=== Begin Enclosure ===
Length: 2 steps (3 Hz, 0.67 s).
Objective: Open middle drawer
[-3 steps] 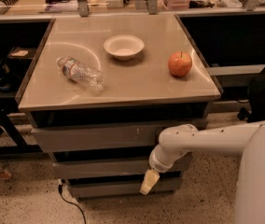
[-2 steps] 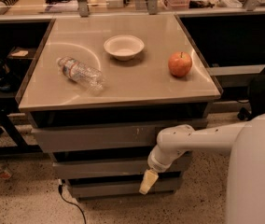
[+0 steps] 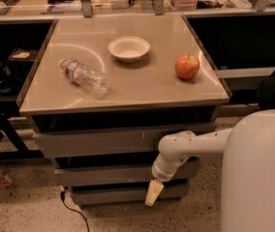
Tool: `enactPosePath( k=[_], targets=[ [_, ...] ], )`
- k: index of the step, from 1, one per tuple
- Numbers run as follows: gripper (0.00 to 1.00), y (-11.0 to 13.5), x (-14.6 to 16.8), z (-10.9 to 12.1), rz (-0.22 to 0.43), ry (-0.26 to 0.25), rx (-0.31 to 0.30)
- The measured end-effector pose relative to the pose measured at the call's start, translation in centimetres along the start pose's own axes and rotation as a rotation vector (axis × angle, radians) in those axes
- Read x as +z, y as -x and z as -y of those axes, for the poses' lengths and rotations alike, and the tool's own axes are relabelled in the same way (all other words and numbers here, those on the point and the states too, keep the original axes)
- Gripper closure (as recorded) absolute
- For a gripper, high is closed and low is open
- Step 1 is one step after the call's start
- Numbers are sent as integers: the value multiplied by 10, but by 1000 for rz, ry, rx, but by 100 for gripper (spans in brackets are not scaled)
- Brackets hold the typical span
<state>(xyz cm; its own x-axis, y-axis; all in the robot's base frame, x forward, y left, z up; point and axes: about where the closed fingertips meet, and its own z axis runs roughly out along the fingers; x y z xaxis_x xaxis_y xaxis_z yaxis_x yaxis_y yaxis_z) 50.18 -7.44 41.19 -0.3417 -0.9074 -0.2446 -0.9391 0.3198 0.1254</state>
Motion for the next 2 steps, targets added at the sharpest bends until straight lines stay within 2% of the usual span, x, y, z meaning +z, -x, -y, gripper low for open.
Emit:
enactPosePath(
  k=[1, 2],
  targets=[
    [0, 0, -2, -2, -2, 8, -2],
    [0, -17, -18, -31, 1, 82, 3]
  ],
)
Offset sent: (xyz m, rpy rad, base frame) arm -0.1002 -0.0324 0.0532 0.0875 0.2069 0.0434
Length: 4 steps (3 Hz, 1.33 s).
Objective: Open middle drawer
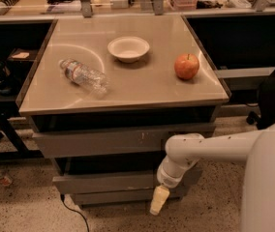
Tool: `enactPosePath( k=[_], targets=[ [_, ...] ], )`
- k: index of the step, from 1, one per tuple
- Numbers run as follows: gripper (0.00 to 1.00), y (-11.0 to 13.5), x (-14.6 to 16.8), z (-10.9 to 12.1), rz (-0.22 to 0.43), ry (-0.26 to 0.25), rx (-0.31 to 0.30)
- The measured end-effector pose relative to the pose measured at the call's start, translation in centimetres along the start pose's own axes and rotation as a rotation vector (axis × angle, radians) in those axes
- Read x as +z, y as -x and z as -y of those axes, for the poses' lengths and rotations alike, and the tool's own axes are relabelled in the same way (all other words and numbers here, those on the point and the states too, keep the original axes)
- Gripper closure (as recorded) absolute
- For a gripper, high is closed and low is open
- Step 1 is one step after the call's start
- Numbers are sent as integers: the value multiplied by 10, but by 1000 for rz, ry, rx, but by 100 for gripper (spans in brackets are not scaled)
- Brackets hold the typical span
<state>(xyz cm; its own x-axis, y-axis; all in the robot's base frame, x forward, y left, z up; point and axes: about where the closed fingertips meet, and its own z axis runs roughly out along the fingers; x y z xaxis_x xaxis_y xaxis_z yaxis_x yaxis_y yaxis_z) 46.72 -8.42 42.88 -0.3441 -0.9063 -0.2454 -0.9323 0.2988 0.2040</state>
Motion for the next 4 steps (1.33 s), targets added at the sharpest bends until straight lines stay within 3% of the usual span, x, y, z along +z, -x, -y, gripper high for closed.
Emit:
enactPosePath(
  k=[2, 3, 4],
  targets=[
    [0, -40, -24, -66, 53, 131, 42],
    [0, -40, -23, -63, 52, 128, 42],
    [0, -36, -14, -44, 47, 113, 48]
  ],
)
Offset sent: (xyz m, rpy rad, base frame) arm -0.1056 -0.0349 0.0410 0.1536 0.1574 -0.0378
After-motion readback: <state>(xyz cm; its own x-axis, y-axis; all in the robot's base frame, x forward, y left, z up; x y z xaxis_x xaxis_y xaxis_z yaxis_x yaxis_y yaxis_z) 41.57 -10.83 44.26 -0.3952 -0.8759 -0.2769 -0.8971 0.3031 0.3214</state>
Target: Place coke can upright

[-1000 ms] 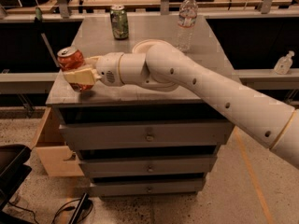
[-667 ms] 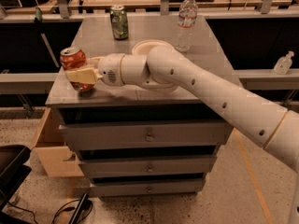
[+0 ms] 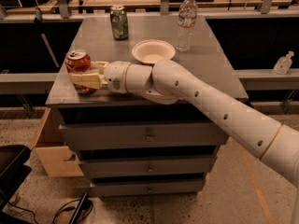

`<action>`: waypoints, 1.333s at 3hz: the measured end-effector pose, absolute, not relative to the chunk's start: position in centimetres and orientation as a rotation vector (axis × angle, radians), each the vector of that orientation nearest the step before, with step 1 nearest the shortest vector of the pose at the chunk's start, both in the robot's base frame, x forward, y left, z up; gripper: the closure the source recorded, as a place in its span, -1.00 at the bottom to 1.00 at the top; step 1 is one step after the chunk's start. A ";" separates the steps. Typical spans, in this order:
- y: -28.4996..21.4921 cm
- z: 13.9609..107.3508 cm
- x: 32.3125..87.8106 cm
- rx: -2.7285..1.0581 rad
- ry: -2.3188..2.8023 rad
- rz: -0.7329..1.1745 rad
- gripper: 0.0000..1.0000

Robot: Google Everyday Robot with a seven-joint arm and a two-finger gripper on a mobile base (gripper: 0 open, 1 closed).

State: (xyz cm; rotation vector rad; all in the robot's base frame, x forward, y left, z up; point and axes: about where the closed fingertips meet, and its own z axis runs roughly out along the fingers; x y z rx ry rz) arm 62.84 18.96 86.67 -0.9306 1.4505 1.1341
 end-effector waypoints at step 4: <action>19.6 86.8 62.5 -0.938 1.438 1.142 -0.72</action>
Offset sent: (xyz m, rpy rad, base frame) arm 0.0000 -0.0006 -0.0004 0.0050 -0.0047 -0.0015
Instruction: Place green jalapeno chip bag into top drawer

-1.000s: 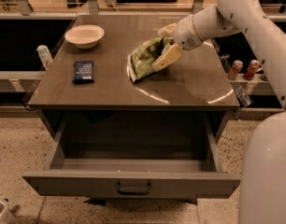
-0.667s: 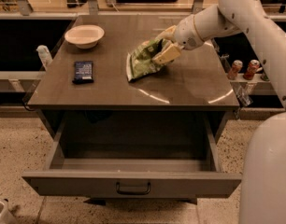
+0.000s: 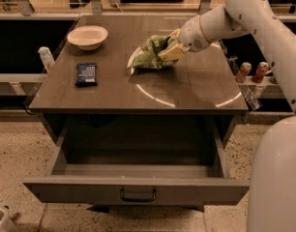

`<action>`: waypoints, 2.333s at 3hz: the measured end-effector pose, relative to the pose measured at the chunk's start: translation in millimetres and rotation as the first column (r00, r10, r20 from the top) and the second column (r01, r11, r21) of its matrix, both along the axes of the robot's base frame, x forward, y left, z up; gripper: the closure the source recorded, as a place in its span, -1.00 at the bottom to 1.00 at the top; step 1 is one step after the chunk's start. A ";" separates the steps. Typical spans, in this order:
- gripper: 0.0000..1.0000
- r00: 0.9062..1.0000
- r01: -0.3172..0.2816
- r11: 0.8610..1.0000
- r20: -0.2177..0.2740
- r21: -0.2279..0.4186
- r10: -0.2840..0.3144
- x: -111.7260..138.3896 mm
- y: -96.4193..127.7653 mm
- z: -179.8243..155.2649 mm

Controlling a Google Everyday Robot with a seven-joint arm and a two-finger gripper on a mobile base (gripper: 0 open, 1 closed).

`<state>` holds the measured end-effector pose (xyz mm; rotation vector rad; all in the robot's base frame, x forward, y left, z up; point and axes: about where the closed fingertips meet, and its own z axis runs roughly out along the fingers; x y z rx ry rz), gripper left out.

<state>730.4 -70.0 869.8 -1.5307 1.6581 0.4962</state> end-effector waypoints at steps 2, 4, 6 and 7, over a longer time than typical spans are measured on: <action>1.00 0.998 0.010 1.000 -0.055 0.007 -0.010 -28.1 -10.6 0.2; 1.00 0.991 0.132 0.982 -0.051 0.138 -0.126 -113.1 -22.9 31.2; 1.00 0.950 0.293 0.932 -0.171 0.213 -0.259 -177.3 -15.7 -8.2; 1.00 0.950 0.293 0.932 -0.172 0.212 -0.259 -177.5 -15.6 -8.3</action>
Offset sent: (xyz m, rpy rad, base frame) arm -0.0817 -0.0346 0.0038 0.0168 0.1461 -0.0385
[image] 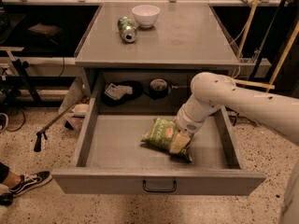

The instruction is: Pick green jalapeno chip bag from top drawer and place on counter

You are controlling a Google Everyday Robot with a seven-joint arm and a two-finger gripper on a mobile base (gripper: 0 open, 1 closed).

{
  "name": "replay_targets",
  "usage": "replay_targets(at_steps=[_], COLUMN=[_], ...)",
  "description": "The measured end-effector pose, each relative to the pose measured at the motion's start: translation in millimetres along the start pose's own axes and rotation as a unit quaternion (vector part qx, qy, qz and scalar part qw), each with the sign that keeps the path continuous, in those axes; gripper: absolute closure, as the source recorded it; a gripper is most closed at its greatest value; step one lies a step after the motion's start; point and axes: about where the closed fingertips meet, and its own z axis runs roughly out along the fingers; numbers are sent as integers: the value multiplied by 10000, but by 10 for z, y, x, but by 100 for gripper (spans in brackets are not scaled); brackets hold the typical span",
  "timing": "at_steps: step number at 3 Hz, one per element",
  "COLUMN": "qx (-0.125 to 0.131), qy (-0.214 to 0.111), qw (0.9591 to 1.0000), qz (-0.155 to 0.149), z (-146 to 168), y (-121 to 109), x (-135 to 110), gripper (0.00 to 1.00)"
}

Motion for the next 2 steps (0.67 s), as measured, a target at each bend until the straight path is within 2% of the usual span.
replay_targets(at_steps=[1,2], qx=[271,878], qy=[215,584], qw=[9994,9944], qz=[56,111], z=[-296,-1002], y=[-130,-285], x=[-227,-690], gripper=[88,100])
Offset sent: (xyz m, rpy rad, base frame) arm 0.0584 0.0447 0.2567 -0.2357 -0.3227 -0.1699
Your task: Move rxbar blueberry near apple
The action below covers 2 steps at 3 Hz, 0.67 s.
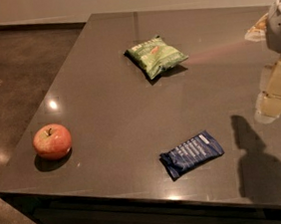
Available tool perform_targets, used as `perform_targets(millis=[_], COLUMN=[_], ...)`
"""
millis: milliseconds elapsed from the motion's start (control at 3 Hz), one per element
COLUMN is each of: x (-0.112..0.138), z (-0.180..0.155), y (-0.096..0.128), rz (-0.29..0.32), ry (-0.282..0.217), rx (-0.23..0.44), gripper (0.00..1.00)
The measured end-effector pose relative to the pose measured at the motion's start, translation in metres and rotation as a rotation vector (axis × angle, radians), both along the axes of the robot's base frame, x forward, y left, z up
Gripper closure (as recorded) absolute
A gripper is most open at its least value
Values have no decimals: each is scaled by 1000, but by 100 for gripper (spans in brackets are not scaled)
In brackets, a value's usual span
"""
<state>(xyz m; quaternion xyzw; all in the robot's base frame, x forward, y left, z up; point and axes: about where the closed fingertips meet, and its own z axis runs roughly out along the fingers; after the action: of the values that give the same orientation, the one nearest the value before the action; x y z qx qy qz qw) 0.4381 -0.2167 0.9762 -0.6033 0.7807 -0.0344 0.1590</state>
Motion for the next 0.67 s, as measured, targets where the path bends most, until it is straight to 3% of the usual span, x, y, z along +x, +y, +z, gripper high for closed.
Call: perform_targets(millis=[333, 667], x=[-2, -10], z=[-4, -17], y=[3, 13], rz=[21, 80], ry=[11, 52], rx=[5, 28], gripper=[0, 0])
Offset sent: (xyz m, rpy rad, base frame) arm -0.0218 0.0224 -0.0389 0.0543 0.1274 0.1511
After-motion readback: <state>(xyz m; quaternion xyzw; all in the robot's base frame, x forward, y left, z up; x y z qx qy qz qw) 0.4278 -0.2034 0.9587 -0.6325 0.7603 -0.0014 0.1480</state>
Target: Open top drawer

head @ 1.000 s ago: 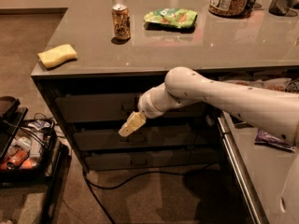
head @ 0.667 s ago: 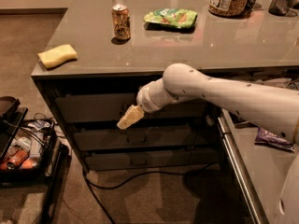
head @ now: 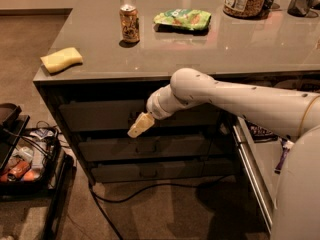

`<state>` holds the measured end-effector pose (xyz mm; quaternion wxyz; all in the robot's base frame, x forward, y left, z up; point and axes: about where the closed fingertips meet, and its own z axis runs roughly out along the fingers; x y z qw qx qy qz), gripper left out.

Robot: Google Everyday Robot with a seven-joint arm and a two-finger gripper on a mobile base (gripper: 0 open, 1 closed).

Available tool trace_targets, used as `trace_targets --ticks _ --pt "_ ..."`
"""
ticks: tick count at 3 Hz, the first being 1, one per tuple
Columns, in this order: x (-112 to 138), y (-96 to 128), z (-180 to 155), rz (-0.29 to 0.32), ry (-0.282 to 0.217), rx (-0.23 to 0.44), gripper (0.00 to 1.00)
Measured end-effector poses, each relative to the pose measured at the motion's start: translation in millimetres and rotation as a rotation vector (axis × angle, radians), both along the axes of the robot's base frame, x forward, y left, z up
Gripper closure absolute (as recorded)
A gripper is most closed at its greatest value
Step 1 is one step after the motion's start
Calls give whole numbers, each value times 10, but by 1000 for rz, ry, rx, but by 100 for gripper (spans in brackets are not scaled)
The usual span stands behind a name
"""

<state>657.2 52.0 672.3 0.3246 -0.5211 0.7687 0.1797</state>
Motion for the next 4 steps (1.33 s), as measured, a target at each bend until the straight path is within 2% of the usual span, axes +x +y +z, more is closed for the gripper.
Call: trace_targets --ticks 1,2,3,4 --pt "1 2 -2 0 0 0 0" --pt "207 -26 -200 -35 50 -30 0" --pt "221 -35 -211 -40 52 -31 0" --pt "219 -33 -212 -39 52 -31 18"
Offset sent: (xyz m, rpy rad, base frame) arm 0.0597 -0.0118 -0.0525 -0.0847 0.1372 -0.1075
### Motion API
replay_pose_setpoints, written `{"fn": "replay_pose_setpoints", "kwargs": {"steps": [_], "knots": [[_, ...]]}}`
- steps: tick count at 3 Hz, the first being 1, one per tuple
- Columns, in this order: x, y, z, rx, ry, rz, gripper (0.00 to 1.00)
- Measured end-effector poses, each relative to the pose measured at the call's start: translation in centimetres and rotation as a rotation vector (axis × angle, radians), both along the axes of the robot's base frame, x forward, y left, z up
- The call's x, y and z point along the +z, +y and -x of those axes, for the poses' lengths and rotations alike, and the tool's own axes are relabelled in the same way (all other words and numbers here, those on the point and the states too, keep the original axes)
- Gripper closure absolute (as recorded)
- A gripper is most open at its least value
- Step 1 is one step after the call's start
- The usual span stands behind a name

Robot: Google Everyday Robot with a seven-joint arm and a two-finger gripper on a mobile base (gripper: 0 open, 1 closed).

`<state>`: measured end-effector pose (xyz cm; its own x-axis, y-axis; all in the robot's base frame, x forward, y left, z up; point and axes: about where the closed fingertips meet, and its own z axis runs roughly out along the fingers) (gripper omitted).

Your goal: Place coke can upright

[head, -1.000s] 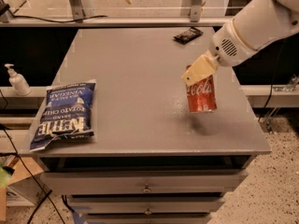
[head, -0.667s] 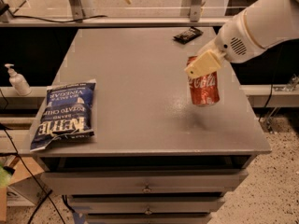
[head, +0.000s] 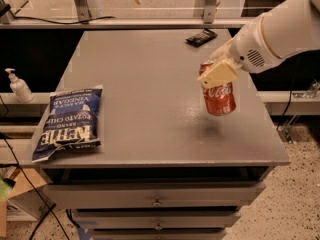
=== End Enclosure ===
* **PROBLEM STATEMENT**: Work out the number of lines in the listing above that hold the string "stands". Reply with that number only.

* **ANSWER TO THE PROBLEM**: 2